Lyft and Uber skirt similar kinds of regulation but they're completely up front about it. They don't pretend that their drivers are licensed or claim any benefit for having licensed drivers in any way. They're simply offering a different product than what taxis offer - getting a ride with a random unlicensed stranger. They're not trying to get the best of both worlds - the legitimacy of being licensed and the cost saving of not bothering with it.

Lyft and Uber, and Airbnb too, are simply offering a new product that doesn't come with any reassurance for consumers from regulatory compliance. They're betting that reputation systems (ratings, reviews, etc.) will provide assurance for consumers just as well if not better than government regulation. So far the market is showing they just might be right.

I suspect that if Zenefits had offered a platform where anyone can sell insurance to anyone from the beginning then people would be less pissed about it. Of course offering an unlicensed insurance brokerage product would probably be a lot harder to pull off than offering an unlicensed taxi product.

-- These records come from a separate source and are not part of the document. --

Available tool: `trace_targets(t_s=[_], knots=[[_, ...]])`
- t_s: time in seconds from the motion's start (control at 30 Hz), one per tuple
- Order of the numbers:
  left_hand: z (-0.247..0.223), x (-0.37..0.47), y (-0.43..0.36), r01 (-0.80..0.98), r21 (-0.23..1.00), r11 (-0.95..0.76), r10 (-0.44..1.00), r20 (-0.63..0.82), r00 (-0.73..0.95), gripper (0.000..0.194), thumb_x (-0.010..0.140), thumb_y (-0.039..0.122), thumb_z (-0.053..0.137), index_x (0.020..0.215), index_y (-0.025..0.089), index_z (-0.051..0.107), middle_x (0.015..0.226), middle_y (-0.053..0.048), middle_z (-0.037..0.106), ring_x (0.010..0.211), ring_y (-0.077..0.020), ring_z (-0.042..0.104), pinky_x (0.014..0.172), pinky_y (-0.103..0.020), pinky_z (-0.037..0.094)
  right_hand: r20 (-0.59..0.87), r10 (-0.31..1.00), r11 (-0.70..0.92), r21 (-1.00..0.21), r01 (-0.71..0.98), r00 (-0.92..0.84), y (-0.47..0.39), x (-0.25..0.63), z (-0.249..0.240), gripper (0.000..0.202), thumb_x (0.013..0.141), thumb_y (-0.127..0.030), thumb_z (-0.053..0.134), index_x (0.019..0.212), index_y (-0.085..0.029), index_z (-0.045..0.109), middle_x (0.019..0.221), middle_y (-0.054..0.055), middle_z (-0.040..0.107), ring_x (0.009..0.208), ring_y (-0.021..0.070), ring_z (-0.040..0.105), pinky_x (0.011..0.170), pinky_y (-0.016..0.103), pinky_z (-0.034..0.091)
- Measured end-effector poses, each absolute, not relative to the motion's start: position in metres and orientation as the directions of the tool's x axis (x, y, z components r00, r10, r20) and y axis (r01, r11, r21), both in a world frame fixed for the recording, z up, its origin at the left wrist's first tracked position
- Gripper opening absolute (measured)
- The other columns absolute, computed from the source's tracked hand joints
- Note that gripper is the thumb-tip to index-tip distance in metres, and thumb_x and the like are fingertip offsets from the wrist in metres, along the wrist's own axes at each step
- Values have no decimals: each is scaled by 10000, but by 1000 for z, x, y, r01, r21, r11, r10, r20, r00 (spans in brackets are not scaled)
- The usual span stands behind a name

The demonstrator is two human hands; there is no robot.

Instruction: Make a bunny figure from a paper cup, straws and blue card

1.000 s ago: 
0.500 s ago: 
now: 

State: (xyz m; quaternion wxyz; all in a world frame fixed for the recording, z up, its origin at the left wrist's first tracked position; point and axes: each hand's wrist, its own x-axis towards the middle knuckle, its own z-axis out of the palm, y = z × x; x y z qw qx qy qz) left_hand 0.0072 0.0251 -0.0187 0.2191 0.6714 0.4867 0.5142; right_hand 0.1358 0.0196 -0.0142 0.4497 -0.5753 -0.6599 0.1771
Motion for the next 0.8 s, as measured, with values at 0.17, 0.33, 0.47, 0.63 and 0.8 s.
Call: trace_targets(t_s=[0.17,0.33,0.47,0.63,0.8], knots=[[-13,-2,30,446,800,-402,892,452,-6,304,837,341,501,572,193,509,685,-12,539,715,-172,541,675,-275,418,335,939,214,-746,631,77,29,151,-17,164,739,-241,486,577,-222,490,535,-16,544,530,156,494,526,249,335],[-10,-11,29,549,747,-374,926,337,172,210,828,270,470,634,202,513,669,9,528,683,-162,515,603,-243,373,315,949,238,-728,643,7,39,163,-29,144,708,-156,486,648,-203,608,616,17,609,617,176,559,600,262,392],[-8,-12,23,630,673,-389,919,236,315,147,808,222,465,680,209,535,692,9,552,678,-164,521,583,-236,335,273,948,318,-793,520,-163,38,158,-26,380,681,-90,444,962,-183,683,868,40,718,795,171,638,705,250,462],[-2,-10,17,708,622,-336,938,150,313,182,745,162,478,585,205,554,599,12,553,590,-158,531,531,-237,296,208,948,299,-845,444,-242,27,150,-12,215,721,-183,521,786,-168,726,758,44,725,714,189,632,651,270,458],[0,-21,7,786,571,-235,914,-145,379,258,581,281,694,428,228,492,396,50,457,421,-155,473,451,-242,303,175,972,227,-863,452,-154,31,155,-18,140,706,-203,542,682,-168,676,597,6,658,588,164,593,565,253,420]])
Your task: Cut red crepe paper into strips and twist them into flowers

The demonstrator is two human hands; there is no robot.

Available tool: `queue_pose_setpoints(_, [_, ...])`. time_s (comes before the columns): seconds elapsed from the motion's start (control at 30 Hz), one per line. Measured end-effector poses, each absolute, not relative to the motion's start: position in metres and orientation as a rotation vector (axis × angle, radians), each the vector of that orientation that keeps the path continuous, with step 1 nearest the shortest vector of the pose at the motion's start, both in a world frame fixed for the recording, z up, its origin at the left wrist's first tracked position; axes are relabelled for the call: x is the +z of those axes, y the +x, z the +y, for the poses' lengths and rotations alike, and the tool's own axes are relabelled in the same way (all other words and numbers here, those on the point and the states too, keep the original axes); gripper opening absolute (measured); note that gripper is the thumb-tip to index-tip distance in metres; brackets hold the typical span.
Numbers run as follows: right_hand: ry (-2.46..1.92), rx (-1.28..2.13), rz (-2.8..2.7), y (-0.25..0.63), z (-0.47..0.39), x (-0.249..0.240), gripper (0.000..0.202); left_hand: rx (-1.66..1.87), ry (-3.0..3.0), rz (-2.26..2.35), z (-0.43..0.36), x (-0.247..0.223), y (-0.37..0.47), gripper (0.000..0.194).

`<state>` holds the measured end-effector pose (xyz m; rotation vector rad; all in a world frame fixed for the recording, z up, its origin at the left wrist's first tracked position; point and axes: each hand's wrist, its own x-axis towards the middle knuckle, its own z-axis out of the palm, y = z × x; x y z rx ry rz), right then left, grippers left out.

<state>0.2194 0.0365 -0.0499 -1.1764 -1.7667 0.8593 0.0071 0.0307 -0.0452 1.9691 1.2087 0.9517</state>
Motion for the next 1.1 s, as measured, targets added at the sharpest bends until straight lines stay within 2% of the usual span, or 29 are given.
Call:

Hmm? I'm not sure I care if the "industry" is pissed if said industry accepts regulations that we all agree are silly

P.S: I'm totally for sensible regulations. However, sensible regulations usually require wide amounts of nepotism, cronyism and backstabbing to break. If a regulation is important enough that people could be hurt by it, then it should not be circumventable by a web script.

The solution to silly regulations is to change them, not to ignore them or subvert them. Think what a can of worms would be opened if regulatory compliance was contingent on some ephemeral, arbitrary, socially defined notion of "silliness."
Nope. I don't want monied corporations anywhere near my regulations. Let's just have the pertinent regulatory agencies realize that making someone stare at a screen for 'X' minutes doesn't make a training program. You are asking for someone to side step that stuff.

I would actually rather have companies like Zenefits sidestep regulations like that to show the regulators where they screwed up than Zenefits pump money into skeevy Lobby groups.

So you don't want the government to change regulations because it would give rich corporations an opportunity to leverage their lobbying dollars. Instead, you want rich corporations to cheat their way around regulations at leisure. (Note that what Zenefits did was not a legal loophole, it was a method of falsifying compliance documentation.)

In any case, what's the point of "show[ing] the regulators where they screwed up" if you don't want them to change anything anyway? What's the point of having regulations at all if you're going to let them be a joke?

I think we are arguing for the same thing. I just don't want agencies to change regulations because a large company wants them too. Id rather an agency be smart enough to find out that companies are using a loophole, and then close that loophole. A company will always use all loopholes available to it, to not do so would be silly

'Making trainees watch a video' seems like silly regulations asking to be circumvented. Why not make the exams more stringent so people are forced to actually pay attention.

It is perhaps a silly requirement, considering that the salespeople still passed the required exam.

But I see it as symptomatic of a cultural contempt for regulations. It seems like a conflict of interest for a company to wantonly decide which regulations are worth following and which aren't. Especially when the salespeople could be personally liable, and the catastrophic outcome is somebody finding out that their $1m surgery isn't covered by their insurance despite promises it would be from the salesperson.

It is perhaps a silly requirement, considering that the salespeople still passed the required exam.

Supposing that the exam is supposed to test the candidate's actual knowledge -- i.e., their ability to correctly represent things and act in compliance with the law while engaged in conversation with potential customers -- I certainly can see a risk of someone just saying "eh, I'll skip the material, take the exam with a reference open on my desk, pass it and be fine" and then getting into major trouble later when it turns out they did actually need to know a lot of that stuff off the top of their head in order to do their job.

My impression is that it is, but that doesn't excuse them.